JPMorgan Ramal Pasar Kerja 2026 Lesu, Asia Jadi Penopang

- Pasar tenaga kerja global diprediksi lesu pada 2026.
- AS mengalami pelemahan signifikan, Asia jadi penopang.
- PDB AS diperkirakan tumbuh 1,8 persen, sementara Asia lebih kuat berkat ekspor teknologi dan investasi AI.
Jakarta, FORTUNE - Pasar tenaga kerja global diprediksi memasuki persimpangan menentukan pada 2026. Berdasarkan laporan terbaru JPMorgan, pasar kerja Amerika Serikat (AS) diperkirakan mengalami pelemahan signifikan pada paruh pertama tahun tersebut sebelum mulai berbalik menguat pada akhir tahun.
Di sisi lain, kawasan Asia tampil sebagai wilayah yang lebih tangguh berkat kuatnya ekspor teknologi dan masifnya arus investasi terkait kecerdasan buatan (AI).
Pelemahan momentum penciptaan lapangan kerja di AS sepanjang 2025 dipicu oleh ketidakpastian bisnis yang muncul akibat kebijakan tarif dan perdagangan Presiden Donald Trump. Michael Feroli, kepala ekonom JPMorgan AS, menyatakan situasi ini menyulitkan perencanaan bisnis jangka panjang maupun pendek bagi perusahaan.
“Perusahaan ragu melakukan perubahan besar untuk memperluas atau mengurangi jumlah karyawan ketika mereka tidak yakin apa yang akan terjadi dalam enam bulan ke depan," ujar Feroli.
Pengetatan imigrasi serta kampanye deportasi yang agresif turut menekan suplai tenaga kerja di AS. Meskipun ambang kebutuhan rekrutmen bulanan menurun, tingkat pengangguran diprediksi tetap melonjak pada awal 2026.
“Paruh pertama 2026 kemungkinan akan mencatat pertumbuhan pasar tenaga kerja yang lambat dan kurang nyaman, dengan pengangguran memuncak 4,5 persen pada awal 2026,” demikian JPMorgan. Rilis data pekerjaan terbaru justru telah menunjukkan kenaikan pengangguran hingga menyentuh level 4,6 persen.
Secara keseluruhan, pertumbuhan produk domestik bruto (PDB) AS pada 2026 diperkirakan mencapai 1,8 persen dengan peluang resesi satu berbanding tiga.
Pemulihan diprediksi baru akan terjadi pada paruh kedua tahun seiring konsistensi kebijakan tarif, pemotongan pajak melalui One Big Beautiful Bill Act, serta pelonggaran suku bunga Fed.
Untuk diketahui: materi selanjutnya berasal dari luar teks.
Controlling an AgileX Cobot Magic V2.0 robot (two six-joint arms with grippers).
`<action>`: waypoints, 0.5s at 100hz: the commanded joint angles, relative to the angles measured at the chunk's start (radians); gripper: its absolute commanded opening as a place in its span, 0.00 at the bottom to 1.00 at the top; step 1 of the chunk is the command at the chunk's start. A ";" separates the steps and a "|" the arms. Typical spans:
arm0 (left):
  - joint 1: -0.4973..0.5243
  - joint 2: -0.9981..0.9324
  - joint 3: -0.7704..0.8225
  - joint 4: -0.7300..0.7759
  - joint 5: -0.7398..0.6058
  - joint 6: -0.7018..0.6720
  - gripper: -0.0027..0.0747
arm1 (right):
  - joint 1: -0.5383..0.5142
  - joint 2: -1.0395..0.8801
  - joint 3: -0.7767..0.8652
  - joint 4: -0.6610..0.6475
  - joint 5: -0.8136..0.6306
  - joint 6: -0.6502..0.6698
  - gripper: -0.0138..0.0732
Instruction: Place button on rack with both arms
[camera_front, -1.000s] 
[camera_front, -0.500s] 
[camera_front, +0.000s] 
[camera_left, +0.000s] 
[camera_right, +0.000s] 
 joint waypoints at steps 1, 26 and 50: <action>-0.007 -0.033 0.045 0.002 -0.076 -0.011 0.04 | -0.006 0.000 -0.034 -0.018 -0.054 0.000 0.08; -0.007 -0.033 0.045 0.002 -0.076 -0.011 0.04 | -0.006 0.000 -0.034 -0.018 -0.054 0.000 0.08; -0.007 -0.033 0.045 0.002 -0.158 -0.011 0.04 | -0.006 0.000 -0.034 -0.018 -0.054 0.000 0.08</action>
Kontras dengan AS, Asia memasuki 2026 dengan fondasi lebih beragam dan kuat. Sepanjang 2025, kawasan ini berhasil bertahan dari volatilitas berkat pelemahan dolar AS dan pengecualian tarif pada komoditas strategis seperti semikonduktor, elektronik, dan farmasi.
Pembangunan infrastruktur AI global menjadi katalis utama bagi eksportir teknologi seperti Taiwan dan Korea Selatan, serta pengembangan pusat data di Malaysia dan Singapura. JPMorgan menilai Asia Tenggara menawarkan peluang selektif dalam relokasi rantai pasok.
Namun, Cina masih harus bergulat dengan pasar tenaga kerja yang lemah dan rendahnya konsumsi rumah tangga, meskipun sektor ekspor teknologi tingginya tetap kompetitif.
Tantangan besar muncul dari fenomena investasi AI yang padat modal, tapi minim penyerapan tenaga kerja. Investasi pada peralatan dan pusat data belum menghasilkan lapangan kerja baru secara luas.
Geoffrey Hinton, pakar AI terkemuka, memperingatkan kemampuan teknologi ini untuk menggantikan pekerjaan manusia akan semakin nyata, terutama pada sektor layanan seperti call center.
Kondisi pasar tenaga kerja pada 2026 akan sangat bergantung pada kecepatan transmisi produktivitas AI ke dalam aktivitas perekonomian riil.
“Biasanya, diperlukan beberapa tahun bagi teknologi umum seperti AI untuk mendorong produktivitas. Realisasi manfaat efisiensi yang lebih cepat dapat menghasilkan pertumbuhan PDB yang lebih kuat dari perkiraan," kata Feroli.